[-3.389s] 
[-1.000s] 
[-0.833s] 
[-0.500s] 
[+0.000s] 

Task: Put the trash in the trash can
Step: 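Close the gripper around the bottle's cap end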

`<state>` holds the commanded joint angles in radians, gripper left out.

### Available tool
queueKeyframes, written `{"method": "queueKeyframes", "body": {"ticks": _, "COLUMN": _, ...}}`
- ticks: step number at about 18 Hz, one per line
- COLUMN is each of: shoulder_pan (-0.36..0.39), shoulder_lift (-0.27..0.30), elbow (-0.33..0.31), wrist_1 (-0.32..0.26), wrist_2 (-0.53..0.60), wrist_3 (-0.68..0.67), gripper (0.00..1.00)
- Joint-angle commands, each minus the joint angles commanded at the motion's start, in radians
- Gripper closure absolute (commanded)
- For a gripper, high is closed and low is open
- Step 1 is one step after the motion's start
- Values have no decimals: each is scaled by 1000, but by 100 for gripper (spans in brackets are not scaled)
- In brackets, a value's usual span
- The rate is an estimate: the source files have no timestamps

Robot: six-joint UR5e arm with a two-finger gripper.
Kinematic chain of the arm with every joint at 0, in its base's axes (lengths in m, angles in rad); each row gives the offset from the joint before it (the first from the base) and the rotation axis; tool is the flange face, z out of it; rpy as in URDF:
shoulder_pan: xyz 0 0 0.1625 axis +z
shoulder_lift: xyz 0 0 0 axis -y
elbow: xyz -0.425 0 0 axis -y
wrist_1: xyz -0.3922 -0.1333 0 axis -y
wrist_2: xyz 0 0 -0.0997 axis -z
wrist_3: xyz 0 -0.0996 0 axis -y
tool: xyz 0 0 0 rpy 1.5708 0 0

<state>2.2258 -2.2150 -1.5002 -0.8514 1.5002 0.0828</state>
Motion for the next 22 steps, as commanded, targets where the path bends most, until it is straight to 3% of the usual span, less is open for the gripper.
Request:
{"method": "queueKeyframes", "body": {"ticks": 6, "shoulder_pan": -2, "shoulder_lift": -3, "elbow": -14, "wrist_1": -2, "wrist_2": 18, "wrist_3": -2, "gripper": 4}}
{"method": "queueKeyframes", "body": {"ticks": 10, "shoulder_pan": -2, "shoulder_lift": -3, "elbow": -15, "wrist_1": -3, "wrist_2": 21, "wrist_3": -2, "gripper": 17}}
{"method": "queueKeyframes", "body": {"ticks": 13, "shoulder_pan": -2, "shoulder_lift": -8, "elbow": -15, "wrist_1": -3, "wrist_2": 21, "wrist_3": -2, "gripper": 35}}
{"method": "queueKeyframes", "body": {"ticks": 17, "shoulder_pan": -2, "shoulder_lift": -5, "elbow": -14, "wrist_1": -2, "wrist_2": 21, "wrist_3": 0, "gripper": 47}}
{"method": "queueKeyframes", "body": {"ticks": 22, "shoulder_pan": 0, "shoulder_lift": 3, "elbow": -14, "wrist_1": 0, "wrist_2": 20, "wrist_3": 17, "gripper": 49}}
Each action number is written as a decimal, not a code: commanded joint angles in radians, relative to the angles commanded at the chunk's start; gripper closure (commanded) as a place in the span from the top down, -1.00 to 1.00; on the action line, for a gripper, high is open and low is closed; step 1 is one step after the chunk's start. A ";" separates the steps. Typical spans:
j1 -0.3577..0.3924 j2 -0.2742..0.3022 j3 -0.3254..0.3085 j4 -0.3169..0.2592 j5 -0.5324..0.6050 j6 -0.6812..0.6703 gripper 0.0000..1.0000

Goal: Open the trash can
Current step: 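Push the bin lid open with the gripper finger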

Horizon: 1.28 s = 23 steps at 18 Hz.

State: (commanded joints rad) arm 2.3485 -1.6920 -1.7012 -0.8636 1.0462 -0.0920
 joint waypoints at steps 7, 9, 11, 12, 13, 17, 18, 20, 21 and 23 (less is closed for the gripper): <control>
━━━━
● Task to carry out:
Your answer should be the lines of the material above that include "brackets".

● Answer to this task:
- Values have no decimals: each is scaled by 1000, but by 100 for gripper (spans in brackets are not scaled)
- In brackets, a value's usual span

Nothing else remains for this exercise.